Sektor Perdagangan Internasional yang didalamnya ada kegiatan Ekspor dan Impor sejatinya tidak secara langsung menjadi ranah kerja Kementerian Pertanian (Kementan). Berdasarkan Peraturan Presiden Republik Indonesia Nomor 45 Tahun 2015, Kementan mempunyai tugas menyelenggarakan urusan pemerintahan di bidang pertanian untuk membantu Presiden dalam menyelenggarakan pemerintahan negara.
Kenyataannya, dalam mengemban amanat Perpres itu, Kementan mau tidak mau akan bersinggungan  dengan isu dan kinerja ekspor - impor.
Semua pakar sepakat ekspor dan impor, termasuk juga pada komoditas pangan, merupakan aktivitas perdagangan internasional dan  kegiatan ekonomi biasa. Ekspor akan mendatangkan devisa dari pengiriman komoditas,  sebaliknya Impor membeli produk asing untuk mencukupi kebutuhan dalam negeri.Â
Undang - undang Nomor 18 Tahun 2012 tentang Pangan merestui kegiatan impor asal memenuhi beberapa syarat. Produksi pangan dalam negeri tidak mencukupi dan/atau tidak dapat diproduksi di dalam negeri; dan produksi pangan dalam negeri dan cadangan pangan nasional tidak mencukupi. Impor kemudian menjadi masalah, karena berkait dengan hajat hidup petani, hingga neraca perdagangan.
Di 2018 ini impor beberapa komoditas pertanian mendatangkan polemik. Terutama komoditas gula mentah (GM) untuk gula kristal rafinasi (GKR) dan garam, yang dinilai berada di atas kebutuhan dalam negeri.
Tentunya evaluasi kebijakan perlu terus dilakukan oleh Pemerintahan berjalan. Karena disisi lain penerintah juga wajib membela hajat hidup jutaan petani dan  tujuan yang lebih besar, kedaulatan pangan.
Kementerian Pertanian memproyeksikan produksi gula 2019 mencapai 2,5 juta ton pada 2019. Proyeksi ini meningkat 11 persen dari target produksi gula 2018 sebesar 2,2 juta ton.
Namun begitu Asosiasi Gula Indonesia (AGI) mengatakan kebutuhan gula kristal putih (GKP) nasional akan terus meningkat, sehingga kebijakan impor bahan baku masih dibutuhkan. Kebutuhan gula konsumsi nasional diperkirakan sebesar 2,9 juta ton pada 2019. Sementara total kebutuhan gula industri dan konsumsi mencapai 5,3 juta ton hingga 5,5 juta ton per tahun. Prediksi pertumbuhan industri makanan dan minuman 8-9 persen pada 2019 jadi dasar proyeksi.

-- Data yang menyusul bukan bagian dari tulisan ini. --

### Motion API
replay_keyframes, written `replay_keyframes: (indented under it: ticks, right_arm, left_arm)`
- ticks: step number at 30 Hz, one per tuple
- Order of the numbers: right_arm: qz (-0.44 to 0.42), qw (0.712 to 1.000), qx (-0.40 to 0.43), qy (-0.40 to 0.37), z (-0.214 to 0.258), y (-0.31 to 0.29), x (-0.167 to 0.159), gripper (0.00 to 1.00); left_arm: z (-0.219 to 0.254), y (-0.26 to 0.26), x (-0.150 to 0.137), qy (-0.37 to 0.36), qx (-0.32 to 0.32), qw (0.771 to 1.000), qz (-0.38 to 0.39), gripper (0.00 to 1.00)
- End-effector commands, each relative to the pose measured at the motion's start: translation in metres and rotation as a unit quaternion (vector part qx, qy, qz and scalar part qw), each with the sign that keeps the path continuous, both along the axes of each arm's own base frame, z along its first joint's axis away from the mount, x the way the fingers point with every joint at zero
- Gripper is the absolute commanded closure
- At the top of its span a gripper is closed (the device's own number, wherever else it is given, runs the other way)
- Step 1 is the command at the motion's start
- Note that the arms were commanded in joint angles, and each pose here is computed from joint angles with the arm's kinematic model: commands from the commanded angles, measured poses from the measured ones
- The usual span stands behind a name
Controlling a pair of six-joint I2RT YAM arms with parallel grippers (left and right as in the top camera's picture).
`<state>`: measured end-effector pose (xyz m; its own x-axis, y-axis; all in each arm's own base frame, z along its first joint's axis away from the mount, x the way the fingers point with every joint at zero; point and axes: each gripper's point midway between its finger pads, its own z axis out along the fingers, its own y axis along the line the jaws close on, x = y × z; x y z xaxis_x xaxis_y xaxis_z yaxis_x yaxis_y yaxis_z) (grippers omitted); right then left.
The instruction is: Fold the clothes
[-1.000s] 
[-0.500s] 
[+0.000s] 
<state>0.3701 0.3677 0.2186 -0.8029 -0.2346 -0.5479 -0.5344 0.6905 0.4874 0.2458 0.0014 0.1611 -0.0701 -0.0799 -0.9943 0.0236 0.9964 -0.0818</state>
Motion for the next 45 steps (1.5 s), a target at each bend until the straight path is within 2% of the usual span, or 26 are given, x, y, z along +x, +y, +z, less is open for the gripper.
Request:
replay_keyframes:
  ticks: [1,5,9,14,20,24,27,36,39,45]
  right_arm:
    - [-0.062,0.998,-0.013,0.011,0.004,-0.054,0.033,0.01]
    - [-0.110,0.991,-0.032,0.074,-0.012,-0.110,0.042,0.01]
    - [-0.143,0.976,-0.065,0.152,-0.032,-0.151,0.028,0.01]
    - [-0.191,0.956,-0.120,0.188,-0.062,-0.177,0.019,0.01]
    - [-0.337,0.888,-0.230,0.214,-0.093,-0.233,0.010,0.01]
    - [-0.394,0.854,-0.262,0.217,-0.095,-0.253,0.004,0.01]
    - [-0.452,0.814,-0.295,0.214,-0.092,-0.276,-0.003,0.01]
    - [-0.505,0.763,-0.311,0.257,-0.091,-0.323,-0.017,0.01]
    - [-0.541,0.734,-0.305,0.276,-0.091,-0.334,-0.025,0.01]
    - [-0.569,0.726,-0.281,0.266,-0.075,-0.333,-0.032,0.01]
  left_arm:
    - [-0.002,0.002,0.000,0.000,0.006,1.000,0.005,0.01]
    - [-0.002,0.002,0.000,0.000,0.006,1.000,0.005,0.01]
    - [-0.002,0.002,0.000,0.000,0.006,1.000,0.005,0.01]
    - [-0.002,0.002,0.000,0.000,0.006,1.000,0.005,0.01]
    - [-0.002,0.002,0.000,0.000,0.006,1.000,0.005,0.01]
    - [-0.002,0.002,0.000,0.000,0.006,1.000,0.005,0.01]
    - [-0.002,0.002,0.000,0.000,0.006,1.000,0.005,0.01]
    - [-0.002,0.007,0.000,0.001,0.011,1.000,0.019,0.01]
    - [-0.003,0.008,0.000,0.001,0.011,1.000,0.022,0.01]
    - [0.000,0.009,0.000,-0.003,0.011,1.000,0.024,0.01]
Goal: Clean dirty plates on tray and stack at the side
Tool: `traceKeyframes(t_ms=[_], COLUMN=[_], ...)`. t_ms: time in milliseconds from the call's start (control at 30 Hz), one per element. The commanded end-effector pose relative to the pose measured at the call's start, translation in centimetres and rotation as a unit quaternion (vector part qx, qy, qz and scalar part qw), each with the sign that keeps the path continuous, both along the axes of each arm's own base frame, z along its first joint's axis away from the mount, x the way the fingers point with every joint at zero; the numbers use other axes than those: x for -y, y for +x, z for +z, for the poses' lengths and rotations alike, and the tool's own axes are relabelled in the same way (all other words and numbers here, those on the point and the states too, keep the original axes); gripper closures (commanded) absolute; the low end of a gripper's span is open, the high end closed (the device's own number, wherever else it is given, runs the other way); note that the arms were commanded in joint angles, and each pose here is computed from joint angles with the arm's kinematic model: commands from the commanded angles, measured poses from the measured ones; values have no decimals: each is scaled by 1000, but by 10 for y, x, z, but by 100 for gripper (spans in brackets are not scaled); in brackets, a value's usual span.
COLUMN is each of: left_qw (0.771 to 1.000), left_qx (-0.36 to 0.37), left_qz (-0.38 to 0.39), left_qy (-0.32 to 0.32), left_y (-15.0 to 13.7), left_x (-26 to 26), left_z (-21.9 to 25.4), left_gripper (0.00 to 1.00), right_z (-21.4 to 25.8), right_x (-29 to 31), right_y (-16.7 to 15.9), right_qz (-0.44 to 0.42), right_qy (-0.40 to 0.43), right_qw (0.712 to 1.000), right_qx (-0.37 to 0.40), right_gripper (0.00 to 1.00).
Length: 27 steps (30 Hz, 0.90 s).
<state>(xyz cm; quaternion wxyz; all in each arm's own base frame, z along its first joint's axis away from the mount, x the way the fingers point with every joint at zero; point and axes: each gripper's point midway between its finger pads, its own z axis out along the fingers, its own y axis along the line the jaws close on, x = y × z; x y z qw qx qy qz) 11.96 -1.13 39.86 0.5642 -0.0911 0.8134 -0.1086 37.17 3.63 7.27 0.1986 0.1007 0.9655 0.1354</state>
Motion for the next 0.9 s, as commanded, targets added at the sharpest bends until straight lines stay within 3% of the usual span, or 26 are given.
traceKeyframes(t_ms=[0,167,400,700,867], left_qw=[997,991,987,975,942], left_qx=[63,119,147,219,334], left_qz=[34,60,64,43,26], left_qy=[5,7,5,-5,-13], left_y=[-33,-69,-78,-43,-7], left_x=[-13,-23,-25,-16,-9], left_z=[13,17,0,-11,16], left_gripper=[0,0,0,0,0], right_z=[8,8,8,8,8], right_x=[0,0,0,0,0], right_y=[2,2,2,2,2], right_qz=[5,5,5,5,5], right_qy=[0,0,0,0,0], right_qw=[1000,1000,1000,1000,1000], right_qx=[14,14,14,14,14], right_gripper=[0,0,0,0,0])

Di lain sisi produksi gula para produsen BUMN masih di bawah produksi negara-negara produsen. Brasil masih duduk di posisi teratas penghasil gula terbesar dunia. Dengan tantangan berat ini Pemerintah tekun menjaga asa menggapai cita-cita swasembada gula nasional.
Program revitalisasi industri gula pemerintah yang sudah berjalan sejak 2016 berlanjut hingga 2019, dan diyakini dapat mengatasi masalah tersebut. Revitalisasi industri gula dilakukan dengan meremajakan fasilitas mesin-mesinnya dan insentif kepada petani tebu.
Dalam menapaki peta jalan menuju kedaulatan pangan, pembatasan impor bahan pangan menjadi pilihan. Kehati-hatian terlihat pada tiap langkah Kementan. Pengalaman sandungan ajuan banding Amerika Serikat (AS) dan Selandia Baru pada World Trade Organization (WTO) yang bersikeras ingin menjatuhkan sanksi pada Indonesia, menjadi pelajaran.